2.3 Address Multiplexing: Sharing Pins to Save Money (and Costing Time)

Before we dive into the latency chain, why it exists, and how it works, we need to understand why DRAM chips use Address Multiplexing.

Address Multiplexing is a technique used in DRAM to reduce the number of pins required on the chip package. Instead of having separate pins for each bit of the address, the address is sent in two parts: the Row Address and the Column Address. This allows the same set of pins to be reused for both parts of the address, effectively halving the number of pins needed (while simultaneously increasing the time it takes to access data).

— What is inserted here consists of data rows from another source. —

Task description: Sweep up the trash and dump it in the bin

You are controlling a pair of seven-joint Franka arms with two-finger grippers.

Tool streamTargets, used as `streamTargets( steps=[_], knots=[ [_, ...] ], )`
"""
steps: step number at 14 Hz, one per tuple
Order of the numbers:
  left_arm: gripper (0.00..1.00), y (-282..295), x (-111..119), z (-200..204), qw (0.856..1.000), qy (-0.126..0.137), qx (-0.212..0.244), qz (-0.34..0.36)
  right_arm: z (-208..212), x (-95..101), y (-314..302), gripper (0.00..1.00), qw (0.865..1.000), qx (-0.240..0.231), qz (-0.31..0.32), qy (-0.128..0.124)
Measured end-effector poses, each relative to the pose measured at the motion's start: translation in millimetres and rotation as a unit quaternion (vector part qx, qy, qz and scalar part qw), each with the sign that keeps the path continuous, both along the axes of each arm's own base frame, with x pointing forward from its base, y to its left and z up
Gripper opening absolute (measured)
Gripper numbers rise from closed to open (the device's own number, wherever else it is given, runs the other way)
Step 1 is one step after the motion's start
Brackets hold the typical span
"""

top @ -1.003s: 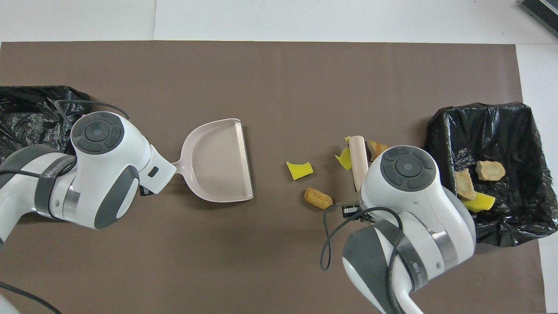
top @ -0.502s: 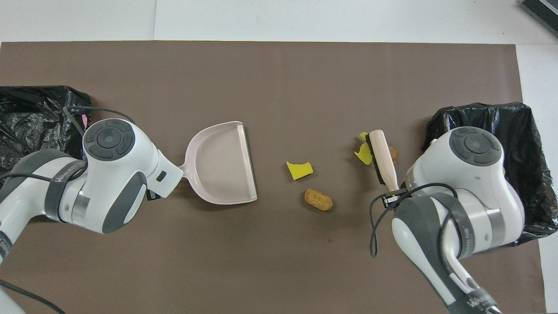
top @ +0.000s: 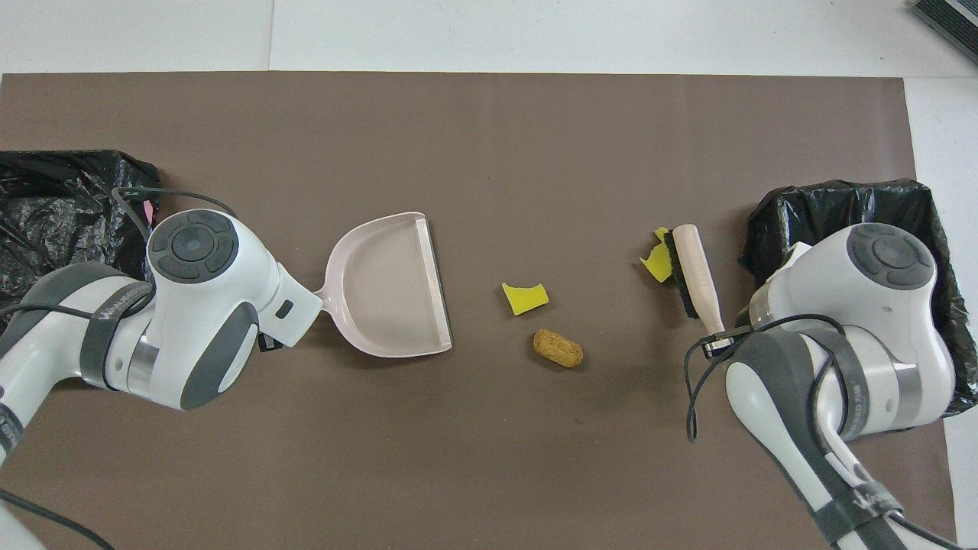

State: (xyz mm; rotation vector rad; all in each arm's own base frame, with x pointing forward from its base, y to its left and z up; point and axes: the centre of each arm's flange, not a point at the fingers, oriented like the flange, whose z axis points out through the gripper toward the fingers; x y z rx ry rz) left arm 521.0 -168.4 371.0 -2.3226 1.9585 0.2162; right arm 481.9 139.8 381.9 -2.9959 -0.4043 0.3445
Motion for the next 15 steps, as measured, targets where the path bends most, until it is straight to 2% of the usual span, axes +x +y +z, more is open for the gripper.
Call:
streamTargets(
  steps=[2,5,11,15],
  knots=[
    [0.32,0.0,0.1,0.1,1.000,0.000,0.000,0.000,13.0,-1.1,31.3,0.26,1.000,0.024,0.012,-0.008],
    [0.32,0.0,0.1,0.1,1.000,0.000,0.000,0.000,36.8,9.4,28.5,0.26,1.000,0.021,0.014,-0.014],
    [0.32,0.4,0.2,0.2,1.000,-0.001,0.000,0.001,36.4,34.1,-72.7,0.26,0.993,-0.109,0.010,-0.036],
    [0.32,1.3,0.6,0.2,1.000,-0.001,0.000,0.002,-8.6,34.0,-113.2,0.26,0.983,-0.173,-0.042,-0.035]
  ],
)
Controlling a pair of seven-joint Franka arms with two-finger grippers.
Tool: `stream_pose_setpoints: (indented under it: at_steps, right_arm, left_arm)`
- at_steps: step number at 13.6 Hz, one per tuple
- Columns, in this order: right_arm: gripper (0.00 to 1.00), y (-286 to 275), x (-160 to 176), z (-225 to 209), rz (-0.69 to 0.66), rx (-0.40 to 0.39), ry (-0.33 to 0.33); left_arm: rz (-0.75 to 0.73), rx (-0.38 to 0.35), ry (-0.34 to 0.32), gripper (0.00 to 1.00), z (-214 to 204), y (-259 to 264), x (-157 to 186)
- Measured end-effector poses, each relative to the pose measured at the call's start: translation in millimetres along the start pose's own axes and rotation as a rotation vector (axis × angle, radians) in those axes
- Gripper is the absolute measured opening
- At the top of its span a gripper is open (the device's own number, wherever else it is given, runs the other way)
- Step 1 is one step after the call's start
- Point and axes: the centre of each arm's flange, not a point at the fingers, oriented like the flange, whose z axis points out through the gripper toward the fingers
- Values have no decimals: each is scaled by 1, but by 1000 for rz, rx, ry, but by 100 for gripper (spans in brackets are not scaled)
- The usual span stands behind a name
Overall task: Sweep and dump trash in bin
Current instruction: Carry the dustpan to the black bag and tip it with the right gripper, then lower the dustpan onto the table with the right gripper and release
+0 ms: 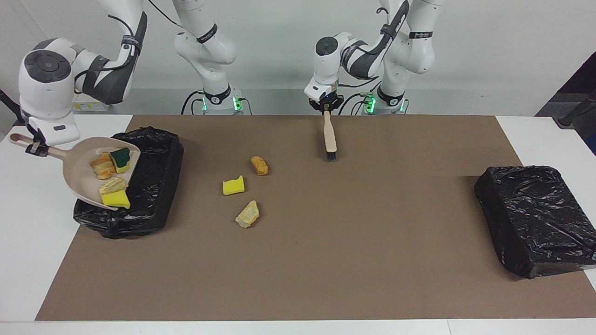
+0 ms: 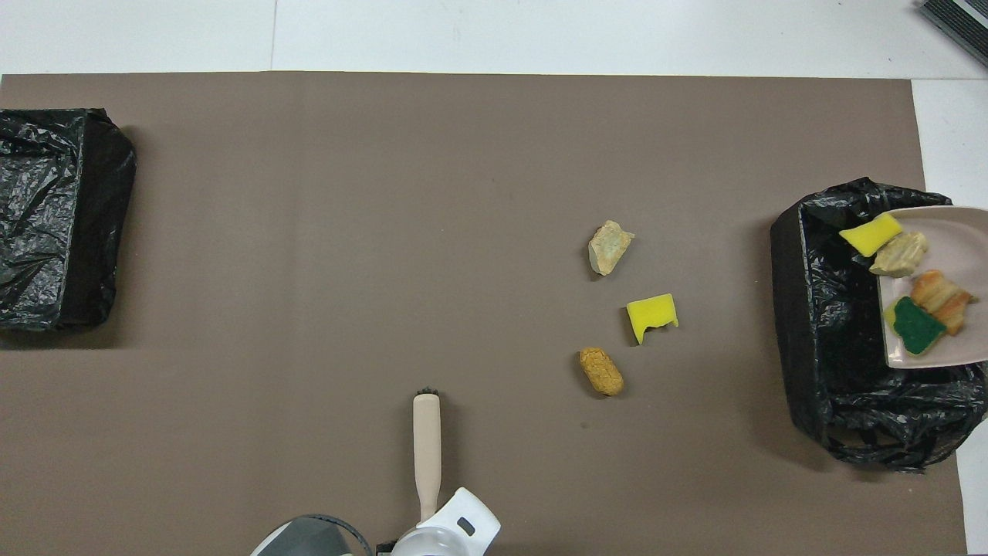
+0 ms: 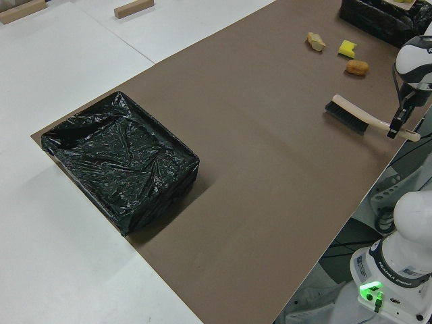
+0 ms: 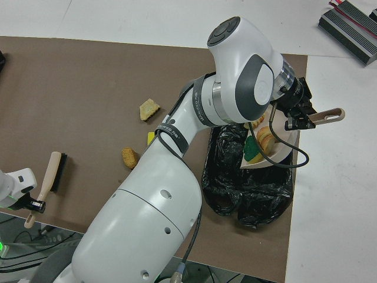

Why is this important? The number of pins on a chip package directly impacts its cost and complexity. By using address multiplexing, manufacturers can produce DRAM chips that are more affordable and easier to integrate into systems.

2.4 The Latency Chain: The Precharge → RAS → CAS Protocol

To understand why memory latency exists, you have to stop thinking of RAM as a magic bucket and start thinking of it as a physical Matrix (a grid of rows and columns).

To read a single byte of data, the Memory Controller cannot just say Give me index 400. It has to manipulate the physical grid using a strict three-step protocol. This sequence is determined by the physical construction of the DRAM chip and the need to minimize the number of pins on the chip package.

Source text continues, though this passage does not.